Mujeres extremeñas de pueblo. Las recuerdo viniendo al médico a Cáceres, haciendo compras en la calle Pintores, subiendo apresuradas hacia la estación de autobuses y montando en el directo de las dos de la tarde que las devolvía a sus casas por carreteras lastimosas.

Allí se habían quedado sus hijos, que estudiaban en la escuela hasta los 14 años y luego, sólo en contados casos, podían seguir formándose.

En el pueblo no había agua corriente, ni piscina, ni biblioteca, ni casa de cultura, ni asociación de amas de casa.

Los maridos se acercaban a los bares o al teleclub a tomar el chato y a ver al Real Madrid.

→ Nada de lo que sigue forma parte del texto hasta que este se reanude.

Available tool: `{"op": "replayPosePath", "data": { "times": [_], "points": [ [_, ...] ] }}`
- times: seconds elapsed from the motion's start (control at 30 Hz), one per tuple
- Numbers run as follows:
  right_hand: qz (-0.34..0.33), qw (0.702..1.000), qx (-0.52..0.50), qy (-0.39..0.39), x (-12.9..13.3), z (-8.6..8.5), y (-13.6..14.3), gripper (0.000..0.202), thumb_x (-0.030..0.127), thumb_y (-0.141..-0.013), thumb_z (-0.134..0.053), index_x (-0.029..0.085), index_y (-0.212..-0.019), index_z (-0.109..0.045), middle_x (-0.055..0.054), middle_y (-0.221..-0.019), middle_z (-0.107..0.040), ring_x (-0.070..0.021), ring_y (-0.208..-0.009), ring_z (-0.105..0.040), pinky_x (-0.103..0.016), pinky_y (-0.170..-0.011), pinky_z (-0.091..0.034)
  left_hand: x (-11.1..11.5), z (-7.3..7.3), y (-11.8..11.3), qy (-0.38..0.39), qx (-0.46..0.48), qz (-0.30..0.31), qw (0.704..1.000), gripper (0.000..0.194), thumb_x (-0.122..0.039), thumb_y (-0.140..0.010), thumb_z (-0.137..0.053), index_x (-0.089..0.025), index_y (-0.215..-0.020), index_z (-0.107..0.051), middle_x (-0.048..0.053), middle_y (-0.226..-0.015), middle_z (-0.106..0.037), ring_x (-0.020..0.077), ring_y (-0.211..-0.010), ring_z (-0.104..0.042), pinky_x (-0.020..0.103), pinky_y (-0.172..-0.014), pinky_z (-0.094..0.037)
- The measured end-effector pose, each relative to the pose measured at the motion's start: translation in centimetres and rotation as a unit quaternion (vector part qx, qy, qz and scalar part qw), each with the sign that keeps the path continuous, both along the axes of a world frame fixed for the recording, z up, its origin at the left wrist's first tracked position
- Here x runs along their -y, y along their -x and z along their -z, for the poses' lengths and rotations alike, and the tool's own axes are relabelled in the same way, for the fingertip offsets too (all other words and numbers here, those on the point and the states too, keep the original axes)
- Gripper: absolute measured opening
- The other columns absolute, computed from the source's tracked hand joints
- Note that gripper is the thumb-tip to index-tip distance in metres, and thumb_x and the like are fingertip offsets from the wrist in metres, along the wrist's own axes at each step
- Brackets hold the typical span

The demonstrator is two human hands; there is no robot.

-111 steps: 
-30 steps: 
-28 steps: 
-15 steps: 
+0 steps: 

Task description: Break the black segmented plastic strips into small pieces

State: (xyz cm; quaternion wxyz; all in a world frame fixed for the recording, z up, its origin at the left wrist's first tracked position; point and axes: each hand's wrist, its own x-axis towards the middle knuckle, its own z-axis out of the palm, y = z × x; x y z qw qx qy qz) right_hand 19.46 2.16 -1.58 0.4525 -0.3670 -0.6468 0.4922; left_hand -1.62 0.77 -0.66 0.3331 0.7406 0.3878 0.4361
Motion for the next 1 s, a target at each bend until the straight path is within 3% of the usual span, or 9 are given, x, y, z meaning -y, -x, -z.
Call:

A ellas les quedaba el socorrido recurso de la iglesia donde, a veces, ejercía un párroco moderno y activo que dinamizaba una pizca la vida cotidiana.

Aquellas mujeres de pueblo no iban de veraneo ni de excursión, no leían revistas ni periódicos porque no llegaban al pueblo, no tenían los electrodomésticos básicos, no participaban en la vida política ni social. Si trabajaban en el campo, su actividad estaba mal pagada, cuando lo estaba, y si tenían que hablar por teléfono con el hijo, el padre o el marido emigrados a Granollers, tenían que acercarse a la central, a casa de doña Chelo, donde las conferencias siempre traían media hora de demora.

Ha pasado el tiempo, no demasiado tiempo, y durante 2002 he vuelto a reencontrarme con las mujeres de pueblo extremeñas.

Me reúno con ellas una vez al trimestre y noto en su desparpajo, en su actitud crítica, en sus opiniones, en sus demandas y en su seguridad, que han encontrado su lugar en el mundo, que ya tienen ocio enriquecedor y acceso a la cultura, que gozan de cierta independencia económica, que están satisfechas porque podrán darle lo mejor a sus hijos, o sea, lo que ellas no tuvieron. Noto que están orgullosas de ser mujeres, de ser de su pueblo y de vivir en el pueblo. Noto, en fin, que ya no van a permitir que nadie les arrebate lo que tanto les ha costado conseguir.